**Action item:** Gather each line containing the string "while" from these entries.

Extracted data entries
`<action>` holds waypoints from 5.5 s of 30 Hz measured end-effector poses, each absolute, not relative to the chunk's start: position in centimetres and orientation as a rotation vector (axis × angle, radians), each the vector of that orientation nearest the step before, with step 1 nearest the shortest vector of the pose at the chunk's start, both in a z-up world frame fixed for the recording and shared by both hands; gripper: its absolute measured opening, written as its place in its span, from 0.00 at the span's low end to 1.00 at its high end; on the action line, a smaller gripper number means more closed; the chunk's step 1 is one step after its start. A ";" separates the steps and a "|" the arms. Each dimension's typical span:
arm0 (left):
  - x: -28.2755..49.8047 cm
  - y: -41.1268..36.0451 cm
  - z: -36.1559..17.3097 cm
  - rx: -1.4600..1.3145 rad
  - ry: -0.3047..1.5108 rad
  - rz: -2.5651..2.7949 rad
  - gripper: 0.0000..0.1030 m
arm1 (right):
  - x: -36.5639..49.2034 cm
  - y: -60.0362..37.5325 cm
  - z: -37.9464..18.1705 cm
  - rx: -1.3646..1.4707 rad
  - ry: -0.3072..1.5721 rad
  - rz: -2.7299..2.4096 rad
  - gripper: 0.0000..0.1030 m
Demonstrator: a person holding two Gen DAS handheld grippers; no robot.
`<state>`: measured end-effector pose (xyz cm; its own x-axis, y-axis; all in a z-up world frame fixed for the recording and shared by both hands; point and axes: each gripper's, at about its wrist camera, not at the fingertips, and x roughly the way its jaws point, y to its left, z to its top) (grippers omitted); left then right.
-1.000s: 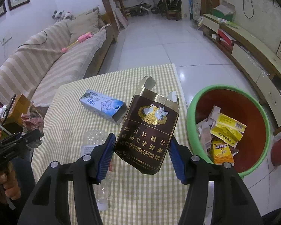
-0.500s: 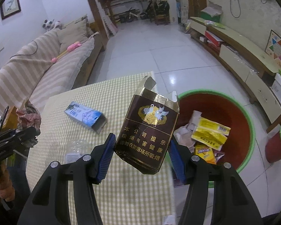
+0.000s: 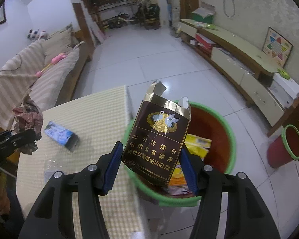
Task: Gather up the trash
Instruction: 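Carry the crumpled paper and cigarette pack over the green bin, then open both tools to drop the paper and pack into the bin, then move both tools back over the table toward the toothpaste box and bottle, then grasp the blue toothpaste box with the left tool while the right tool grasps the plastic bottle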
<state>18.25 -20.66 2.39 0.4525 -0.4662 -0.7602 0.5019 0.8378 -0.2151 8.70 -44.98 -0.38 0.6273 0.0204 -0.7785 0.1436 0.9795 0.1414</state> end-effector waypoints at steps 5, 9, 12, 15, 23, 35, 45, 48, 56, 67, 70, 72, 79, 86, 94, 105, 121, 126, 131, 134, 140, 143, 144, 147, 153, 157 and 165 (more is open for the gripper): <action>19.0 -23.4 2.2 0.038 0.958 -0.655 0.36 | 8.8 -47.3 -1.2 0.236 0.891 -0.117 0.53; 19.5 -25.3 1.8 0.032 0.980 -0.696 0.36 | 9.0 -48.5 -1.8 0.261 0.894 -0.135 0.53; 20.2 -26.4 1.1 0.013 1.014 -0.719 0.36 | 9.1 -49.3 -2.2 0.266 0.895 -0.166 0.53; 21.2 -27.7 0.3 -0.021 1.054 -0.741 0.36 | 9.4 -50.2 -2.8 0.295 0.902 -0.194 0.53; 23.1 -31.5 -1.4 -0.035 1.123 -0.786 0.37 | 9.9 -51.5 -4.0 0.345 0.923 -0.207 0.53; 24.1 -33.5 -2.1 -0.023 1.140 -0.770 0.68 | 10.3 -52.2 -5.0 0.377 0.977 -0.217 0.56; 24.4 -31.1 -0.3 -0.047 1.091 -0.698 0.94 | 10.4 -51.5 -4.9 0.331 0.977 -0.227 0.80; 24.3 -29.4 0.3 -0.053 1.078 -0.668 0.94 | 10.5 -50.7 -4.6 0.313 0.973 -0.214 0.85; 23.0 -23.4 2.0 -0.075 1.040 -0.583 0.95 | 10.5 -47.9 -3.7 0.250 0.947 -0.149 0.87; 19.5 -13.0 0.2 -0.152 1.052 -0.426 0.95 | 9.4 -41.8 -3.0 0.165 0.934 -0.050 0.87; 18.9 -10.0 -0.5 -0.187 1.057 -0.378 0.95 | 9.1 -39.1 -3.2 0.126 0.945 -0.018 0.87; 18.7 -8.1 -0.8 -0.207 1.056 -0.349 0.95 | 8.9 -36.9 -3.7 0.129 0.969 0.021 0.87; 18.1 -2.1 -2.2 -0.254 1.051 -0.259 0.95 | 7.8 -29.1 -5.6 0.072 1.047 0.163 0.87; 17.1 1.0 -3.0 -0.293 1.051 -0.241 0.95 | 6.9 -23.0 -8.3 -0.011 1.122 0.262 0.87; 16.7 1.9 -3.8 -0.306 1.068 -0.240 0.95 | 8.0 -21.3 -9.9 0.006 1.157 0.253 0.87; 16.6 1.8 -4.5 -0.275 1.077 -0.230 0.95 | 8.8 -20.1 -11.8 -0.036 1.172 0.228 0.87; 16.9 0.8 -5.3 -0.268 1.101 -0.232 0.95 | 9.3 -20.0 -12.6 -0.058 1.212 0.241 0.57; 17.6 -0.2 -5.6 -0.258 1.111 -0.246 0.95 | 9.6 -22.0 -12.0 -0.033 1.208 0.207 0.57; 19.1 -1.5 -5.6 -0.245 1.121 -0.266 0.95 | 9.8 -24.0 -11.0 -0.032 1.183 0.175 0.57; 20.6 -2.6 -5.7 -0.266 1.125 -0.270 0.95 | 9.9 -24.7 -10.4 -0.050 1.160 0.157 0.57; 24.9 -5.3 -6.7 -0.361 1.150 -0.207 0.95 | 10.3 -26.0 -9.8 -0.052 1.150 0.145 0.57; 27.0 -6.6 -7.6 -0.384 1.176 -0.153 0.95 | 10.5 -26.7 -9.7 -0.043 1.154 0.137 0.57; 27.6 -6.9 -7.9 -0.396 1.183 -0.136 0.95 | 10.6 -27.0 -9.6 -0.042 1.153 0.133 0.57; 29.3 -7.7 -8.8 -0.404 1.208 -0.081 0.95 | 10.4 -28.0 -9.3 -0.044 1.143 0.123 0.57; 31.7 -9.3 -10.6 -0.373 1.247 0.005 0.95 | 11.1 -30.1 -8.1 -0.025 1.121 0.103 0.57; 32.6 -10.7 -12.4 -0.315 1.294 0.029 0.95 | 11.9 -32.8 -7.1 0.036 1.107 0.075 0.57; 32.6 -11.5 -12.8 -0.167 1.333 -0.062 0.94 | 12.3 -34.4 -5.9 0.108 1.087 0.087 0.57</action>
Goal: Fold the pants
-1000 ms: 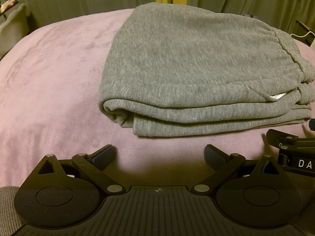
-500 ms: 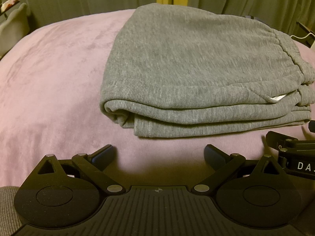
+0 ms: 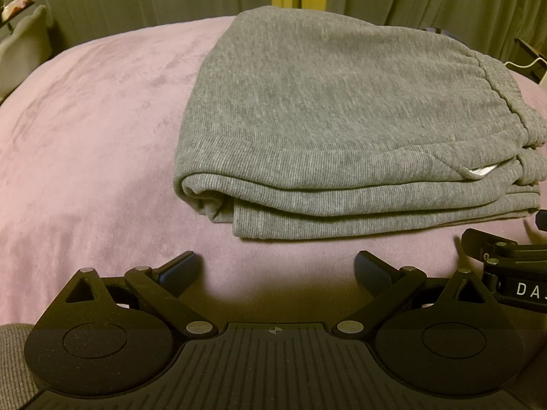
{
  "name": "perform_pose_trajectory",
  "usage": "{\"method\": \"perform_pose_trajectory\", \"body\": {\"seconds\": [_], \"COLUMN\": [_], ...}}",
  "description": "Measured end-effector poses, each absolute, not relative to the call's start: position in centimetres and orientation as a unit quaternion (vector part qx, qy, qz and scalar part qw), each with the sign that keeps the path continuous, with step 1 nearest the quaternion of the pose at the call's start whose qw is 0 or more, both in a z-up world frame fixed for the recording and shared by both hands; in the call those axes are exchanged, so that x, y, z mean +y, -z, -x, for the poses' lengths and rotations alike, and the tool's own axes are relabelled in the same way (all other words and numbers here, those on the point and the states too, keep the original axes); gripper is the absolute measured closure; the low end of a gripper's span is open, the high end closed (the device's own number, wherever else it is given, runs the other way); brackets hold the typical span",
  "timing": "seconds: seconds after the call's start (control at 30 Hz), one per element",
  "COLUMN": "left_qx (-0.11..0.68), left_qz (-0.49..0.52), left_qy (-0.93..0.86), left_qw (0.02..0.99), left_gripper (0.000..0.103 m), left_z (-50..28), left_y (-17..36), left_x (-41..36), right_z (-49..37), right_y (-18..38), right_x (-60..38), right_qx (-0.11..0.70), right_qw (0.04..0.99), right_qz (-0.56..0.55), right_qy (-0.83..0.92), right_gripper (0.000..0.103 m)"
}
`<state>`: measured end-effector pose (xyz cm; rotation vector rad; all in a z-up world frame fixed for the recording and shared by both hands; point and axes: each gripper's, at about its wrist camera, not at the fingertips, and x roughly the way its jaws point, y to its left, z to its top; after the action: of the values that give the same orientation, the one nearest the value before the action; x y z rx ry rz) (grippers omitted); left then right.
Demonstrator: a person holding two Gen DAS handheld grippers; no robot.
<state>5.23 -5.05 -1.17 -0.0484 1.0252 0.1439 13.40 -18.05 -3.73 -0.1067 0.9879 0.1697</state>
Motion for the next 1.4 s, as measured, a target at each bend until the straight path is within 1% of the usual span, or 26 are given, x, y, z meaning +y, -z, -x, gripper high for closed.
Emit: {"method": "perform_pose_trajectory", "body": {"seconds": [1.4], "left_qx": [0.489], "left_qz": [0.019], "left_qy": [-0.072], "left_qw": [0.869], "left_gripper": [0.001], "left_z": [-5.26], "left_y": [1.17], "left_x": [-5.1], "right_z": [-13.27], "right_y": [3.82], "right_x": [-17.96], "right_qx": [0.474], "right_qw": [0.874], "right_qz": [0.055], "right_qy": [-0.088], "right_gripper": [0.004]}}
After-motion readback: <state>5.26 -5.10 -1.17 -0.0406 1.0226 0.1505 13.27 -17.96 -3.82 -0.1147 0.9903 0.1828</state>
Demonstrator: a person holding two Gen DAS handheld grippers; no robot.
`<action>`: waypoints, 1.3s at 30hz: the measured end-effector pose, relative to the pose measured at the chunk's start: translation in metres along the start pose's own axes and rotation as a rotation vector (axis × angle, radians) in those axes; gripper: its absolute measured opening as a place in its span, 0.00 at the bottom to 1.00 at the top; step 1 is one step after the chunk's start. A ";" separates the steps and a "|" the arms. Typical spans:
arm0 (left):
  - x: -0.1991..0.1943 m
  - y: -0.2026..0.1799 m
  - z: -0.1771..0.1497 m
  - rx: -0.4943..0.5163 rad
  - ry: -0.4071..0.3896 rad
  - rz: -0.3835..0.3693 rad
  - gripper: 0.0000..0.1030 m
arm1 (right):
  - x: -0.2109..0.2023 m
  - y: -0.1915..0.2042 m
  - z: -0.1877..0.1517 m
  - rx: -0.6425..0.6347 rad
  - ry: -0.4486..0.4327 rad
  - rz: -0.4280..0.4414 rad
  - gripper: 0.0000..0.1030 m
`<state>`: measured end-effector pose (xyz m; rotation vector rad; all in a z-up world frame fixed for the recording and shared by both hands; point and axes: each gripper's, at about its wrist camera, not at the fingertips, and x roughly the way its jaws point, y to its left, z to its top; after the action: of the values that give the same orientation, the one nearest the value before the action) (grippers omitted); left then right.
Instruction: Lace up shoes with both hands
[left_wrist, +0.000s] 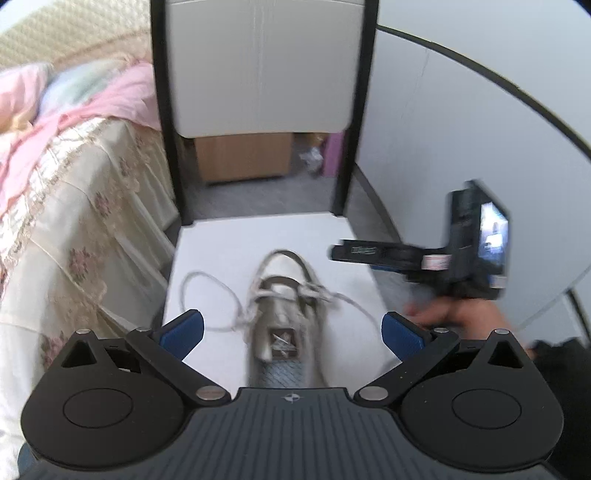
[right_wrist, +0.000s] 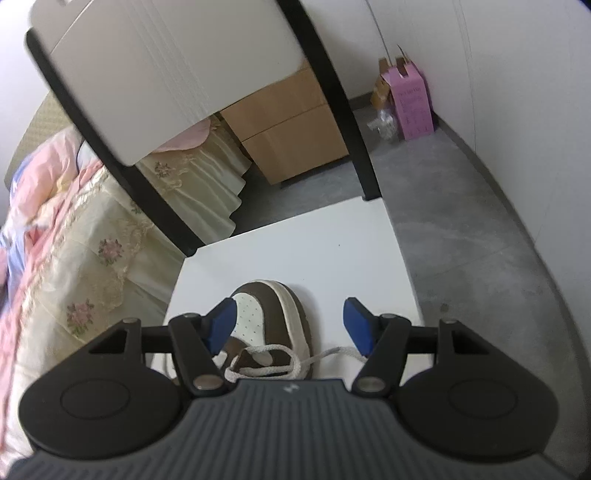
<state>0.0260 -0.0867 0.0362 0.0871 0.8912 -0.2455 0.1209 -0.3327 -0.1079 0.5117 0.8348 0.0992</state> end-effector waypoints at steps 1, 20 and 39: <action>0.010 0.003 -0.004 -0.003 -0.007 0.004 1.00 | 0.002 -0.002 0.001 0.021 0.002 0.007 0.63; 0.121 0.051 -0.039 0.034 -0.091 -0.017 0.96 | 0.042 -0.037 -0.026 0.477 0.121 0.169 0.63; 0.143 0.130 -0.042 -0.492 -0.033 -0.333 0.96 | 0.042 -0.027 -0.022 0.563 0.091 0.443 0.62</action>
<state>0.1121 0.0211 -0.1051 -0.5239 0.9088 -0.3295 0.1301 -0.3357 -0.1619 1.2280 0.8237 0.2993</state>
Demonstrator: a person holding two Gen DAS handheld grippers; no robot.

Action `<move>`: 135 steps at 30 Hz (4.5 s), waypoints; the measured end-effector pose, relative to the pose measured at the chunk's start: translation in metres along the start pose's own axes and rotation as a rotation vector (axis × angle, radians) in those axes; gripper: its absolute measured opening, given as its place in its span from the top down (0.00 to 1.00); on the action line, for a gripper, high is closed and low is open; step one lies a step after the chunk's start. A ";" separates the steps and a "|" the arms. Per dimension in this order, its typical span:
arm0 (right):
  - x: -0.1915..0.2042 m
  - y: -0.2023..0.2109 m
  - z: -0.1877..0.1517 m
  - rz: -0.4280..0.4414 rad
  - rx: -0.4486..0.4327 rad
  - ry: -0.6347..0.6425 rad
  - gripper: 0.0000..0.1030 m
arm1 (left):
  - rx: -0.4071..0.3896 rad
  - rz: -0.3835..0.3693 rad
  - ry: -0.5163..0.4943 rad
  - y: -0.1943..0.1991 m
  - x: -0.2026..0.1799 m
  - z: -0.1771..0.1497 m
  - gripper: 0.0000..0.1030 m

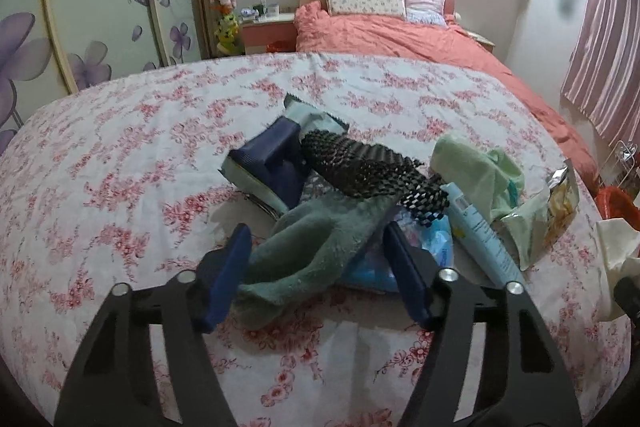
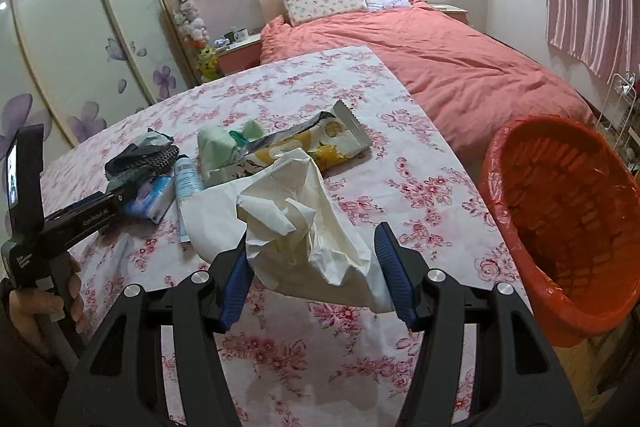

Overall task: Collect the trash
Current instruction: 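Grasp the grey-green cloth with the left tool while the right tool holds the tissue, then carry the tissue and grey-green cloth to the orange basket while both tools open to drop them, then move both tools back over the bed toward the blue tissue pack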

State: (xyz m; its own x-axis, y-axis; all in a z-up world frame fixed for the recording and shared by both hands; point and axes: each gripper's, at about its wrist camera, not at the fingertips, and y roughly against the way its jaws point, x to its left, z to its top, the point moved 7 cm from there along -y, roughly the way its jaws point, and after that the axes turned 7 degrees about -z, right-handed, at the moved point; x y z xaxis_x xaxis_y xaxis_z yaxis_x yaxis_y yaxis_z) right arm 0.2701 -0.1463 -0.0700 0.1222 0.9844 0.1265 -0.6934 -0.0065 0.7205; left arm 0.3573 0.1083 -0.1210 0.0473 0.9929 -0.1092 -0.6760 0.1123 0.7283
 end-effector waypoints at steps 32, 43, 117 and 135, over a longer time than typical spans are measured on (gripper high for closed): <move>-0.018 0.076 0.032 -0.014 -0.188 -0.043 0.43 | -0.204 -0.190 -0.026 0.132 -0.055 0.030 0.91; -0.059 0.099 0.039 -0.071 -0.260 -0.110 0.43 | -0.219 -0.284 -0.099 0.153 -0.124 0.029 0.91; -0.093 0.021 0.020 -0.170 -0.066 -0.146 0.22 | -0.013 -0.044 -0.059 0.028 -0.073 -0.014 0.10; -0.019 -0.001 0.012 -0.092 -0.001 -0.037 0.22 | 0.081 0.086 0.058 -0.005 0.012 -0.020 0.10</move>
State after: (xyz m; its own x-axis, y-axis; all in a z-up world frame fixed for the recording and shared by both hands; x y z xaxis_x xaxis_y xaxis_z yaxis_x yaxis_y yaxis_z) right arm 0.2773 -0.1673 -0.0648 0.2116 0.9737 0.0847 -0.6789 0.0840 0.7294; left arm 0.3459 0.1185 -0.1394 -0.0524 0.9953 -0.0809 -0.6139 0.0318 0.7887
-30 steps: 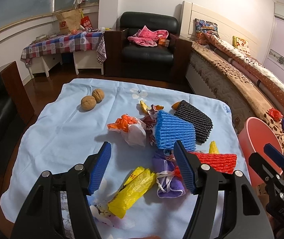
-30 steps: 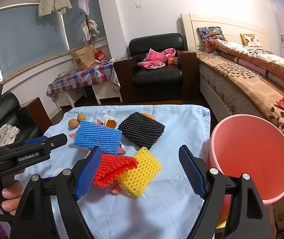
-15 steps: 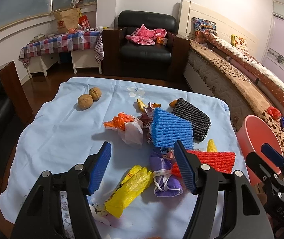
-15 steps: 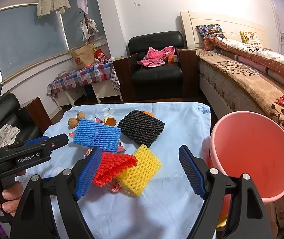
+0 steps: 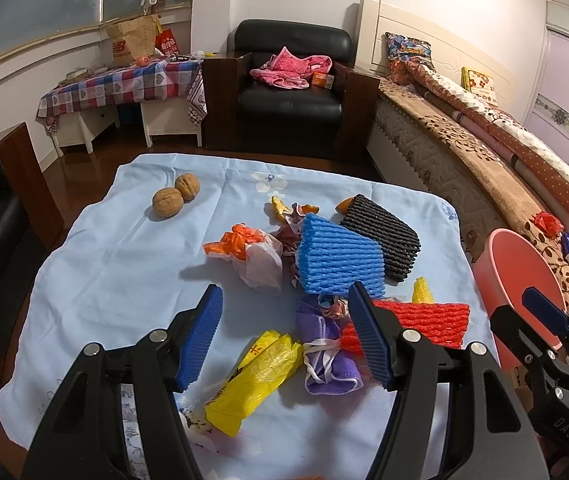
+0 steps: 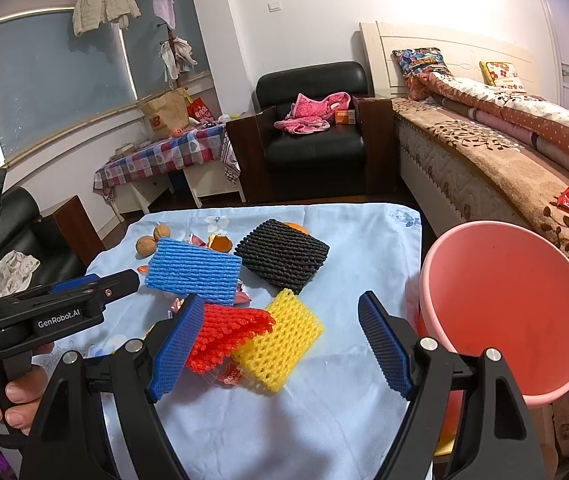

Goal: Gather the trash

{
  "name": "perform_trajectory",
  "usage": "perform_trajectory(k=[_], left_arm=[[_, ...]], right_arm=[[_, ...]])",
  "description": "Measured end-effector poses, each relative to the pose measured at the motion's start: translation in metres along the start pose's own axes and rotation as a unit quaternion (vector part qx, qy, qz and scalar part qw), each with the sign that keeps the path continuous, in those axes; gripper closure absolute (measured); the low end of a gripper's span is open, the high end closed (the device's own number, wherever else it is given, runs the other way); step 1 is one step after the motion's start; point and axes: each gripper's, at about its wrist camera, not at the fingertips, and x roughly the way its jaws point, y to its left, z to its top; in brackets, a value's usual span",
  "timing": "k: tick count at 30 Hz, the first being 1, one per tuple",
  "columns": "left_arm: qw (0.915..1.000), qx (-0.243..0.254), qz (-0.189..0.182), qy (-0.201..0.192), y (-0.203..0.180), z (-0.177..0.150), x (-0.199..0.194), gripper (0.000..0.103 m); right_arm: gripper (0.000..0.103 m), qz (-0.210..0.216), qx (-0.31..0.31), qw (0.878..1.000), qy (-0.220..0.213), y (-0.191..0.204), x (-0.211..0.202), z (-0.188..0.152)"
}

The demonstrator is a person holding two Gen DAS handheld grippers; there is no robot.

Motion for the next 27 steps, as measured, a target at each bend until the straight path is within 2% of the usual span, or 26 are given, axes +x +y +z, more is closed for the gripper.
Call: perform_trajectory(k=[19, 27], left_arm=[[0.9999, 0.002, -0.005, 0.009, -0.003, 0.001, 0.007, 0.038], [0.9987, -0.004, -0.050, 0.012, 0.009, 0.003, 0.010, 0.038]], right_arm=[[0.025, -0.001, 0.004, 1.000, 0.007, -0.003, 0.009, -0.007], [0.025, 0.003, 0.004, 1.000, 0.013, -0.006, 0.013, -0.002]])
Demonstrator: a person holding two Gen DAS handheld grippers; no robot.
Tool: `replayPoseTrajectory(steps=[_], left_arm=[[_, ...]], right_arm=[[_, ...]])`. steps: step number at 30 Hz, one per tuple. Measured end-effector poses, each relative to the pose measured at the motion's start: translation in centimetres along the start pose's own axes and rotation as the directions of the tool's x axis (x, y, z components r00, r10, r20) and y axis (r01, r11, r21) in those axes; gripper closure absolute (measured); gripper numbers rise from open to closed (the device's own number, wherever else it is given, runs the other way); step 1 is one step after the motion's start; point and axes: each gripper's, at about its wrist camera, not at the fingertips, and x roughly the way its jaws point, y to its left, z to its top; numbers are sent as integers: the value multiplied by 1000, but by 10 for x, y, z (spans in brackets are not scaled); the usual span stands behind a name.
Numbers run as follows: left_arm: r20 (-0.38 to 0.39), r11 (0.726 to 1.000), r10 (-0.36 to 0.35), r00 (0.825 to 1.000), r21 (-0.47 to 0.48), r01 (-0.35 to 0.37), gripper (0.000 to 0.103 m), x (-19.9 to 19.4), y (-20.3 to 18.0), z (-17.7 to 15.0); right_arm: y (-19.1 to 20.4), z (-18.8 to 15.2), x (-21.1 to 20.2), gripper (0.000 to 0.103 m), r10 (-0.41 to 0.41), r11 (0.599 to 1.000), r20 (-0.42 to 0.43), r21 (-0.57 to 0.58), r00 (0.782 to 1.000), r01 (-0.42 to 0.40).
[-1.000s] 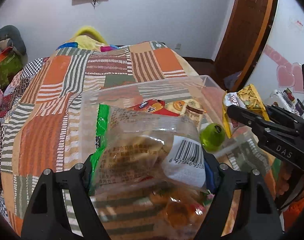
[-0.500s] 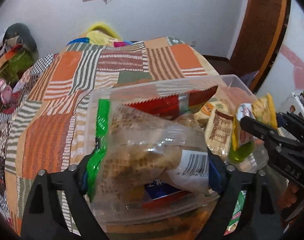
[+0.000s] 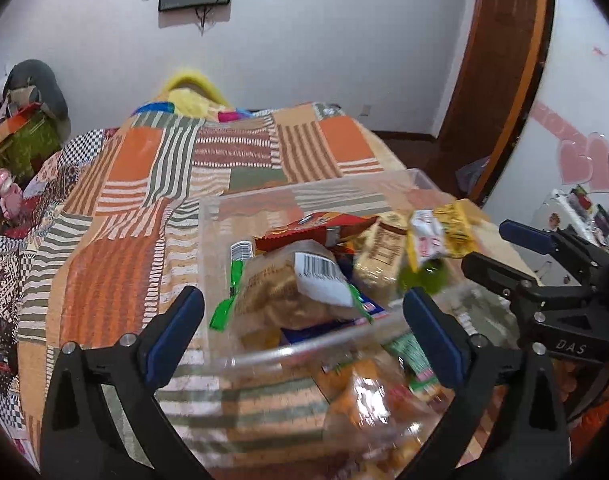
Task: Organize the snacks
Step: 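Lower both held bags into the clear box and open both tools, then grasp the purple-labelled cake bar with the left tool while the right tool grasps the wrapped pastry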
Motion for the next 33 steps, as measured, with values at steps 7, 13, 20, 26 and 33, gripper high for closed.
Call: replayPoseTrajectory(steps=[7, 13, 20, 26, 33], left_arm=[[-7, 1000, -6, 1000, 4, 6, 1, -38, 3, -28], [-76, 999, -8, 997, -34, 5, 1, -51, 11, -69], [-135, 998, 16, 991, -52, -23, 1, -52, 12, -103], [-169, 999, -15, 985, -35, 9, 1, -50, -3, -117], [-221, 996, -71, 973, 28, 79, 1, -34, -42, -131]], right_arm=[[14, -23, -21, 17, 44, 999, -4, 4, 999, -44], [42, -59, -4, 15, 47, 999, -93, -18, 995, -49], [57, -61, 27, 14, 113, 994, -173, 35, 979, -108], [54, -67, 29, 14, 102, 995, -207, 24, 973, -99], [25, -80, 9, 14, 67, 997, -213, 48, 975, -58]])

**Reply:**
Instruction: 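Carry the crumpled paper and cigarette pack over the green bin, then open both tools to drop the paper and pack into the bin, then move both tools back over the table toward the toothpaste box and bottle, then grasp the blue toothpaste box with the left tool while the right tool grasps the plastic bottle
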Current instruction: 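Grasp the grey-green cloth with the left tool while the right tool holds the tissue, then carry the tissue and grey-green cloth to the orange basket while both tools open to drop them, then move both tools back over the bed toward the blue tissue pack
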Step: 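Lower both held bags into the clear box and open both tools, then grasp the purple-labelled cake bar with the left tool while the right tool grasps the wrapped pastry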

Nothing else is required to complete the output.